Unless you are a component maker, the above classifications are not very helpful in choosing sensors. You need to choose them by application type, by functional requirements or by non-functional attributes like longevity of the equipment to which the sensor is attached to.
Sometimes you need composite sensors that do multiple functions in one like this micro-navigation sensor that combines accelerometer, gyroscope, and GPS from Inertial Sense. Mostly your device has many sensors embedded in it.
Examples from select verticals:
- Oil & Gas: In process manufacturing or resource industries like oil and gas, flow sensors reign supreme. High and low-precision sensors measure the flows of liquid and gas as well as environmental conditions.

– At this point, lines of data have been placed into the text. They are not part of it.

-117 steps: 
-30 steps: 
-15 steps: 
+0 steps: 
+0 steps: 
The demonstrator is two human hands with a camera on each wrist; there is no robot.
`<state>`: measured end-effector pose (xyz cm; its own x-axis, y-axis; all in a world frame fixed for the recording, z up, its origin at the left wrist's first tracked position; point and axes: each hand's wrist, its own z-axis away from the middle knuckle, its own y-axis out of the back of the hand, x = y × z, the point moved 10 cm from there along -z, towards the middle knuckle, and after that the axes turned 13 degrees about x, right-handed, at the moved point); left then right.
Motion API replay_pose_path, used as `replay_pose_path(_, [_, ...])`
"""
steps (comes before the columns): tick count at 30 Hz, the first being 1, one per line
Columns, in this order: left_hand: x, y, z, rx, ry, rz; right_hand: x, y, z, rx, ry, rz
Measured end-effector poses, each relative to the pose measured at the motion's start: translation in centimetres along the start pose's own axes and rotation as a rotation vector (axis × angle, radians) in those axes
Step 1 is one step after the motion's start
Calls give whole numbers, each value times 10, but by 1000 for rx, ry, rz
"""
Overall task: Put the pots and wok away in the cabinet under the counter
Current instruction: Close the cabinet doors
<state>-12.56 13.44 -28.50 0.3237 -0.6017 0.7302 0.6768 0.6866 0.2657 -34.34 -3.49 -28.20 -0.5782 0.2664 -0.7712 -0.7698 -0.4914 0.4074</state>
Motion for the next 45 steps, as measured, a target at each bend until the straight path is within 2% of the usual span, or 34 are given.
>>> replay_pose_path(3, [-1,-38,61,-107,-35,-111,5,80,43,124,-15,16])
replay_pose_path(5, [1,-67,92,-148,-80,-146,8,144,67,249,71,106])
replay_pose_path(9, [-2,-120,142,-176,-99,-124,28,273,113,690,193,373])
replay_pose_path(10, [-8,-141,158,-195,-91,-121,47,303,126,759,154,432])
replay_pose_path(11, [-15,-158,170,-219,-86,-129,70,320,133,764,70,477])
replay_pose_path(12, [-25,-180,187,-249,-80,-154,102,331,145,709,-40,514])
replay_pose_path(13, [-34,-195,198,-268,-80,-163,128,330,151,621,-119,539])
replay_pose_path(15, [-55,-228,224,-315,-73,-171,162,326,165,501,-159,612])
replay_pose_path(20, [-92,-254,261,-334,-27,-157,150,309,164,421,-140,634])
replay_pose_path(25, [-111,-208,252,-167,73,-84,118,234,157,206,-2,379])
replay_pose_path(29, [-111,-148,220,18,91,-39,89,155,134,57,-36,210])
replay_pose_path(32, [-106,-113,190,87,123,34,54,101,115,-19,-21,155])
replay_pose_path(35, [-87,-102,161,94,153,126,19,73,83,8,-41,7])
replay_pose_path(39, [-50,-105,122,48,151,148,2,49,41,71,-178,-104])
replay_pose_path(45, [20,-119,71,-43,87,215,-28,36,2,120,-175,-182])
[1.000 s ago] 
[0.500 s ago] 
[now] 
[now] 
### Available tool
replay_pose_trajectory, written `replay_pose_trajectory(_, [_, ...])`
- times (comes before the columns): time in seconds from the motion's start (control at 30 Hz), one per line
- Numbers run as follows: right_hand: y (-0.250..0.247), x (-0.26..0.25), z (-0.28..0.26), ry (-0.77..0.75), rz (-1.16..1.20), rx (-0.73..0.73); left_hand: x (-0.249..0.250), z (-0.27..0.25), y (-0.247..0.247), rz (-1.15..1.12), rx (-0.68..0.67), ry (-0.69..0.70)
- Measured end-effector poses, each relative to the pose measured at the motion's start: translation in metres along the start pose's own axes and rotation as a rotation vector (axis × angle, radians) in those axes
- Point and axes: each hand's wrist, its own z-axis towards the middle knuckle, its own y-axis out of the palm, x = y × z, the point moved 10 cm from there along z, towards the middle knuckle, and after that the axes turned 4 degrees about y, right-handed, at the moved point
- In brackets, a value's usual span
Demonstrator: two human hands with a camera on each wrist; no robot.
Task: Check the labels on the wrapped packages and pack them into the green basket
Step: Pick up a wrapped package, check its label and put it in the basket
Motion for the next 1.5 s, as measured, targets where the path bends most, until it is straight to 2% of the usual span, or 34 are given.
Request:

- Automotive: Next to an aircraft, perhaps a car has the most sensors and the number is increasing to support autonomous driving. Even before autonomous vehicles arose, every aspect of a car was being measured, from speed to brake pads to fluid levels. Autonomy requires cars to increase sensing to do more external V2V (vehicle-to-vehicle) and V2I (vehicle-to-infrastructure) sensing using technologies like LiDAR.
- Consumer Devices: The smartphone has about 15 sensors, not counting the cameras that can function as sensors. They measure everything from location, proximity, orientation and environmental conditions.
- Healthcare: Sensors here range from non-invasive trackers and wearables to invasive in vivo sensors that can detect cardiac damage or mutated cells.
Finding the right sensor for an application requires expert domain knowledge of the industry. Accuracy requirements often drive up costs exponentially.
While sensors have existed for longer than the internet itself, sensors have a newfound power with cloud connectivity.
From nano to micro to macro sizes, sensors are artificial eyes feeding our artificial intelligence. Scientific advances in nano sensors and biosensors will unleash a new set of applications that we can only see in science fiction today.
It will take more technology convergence to reach full potential than simply big data and algorithms coming together.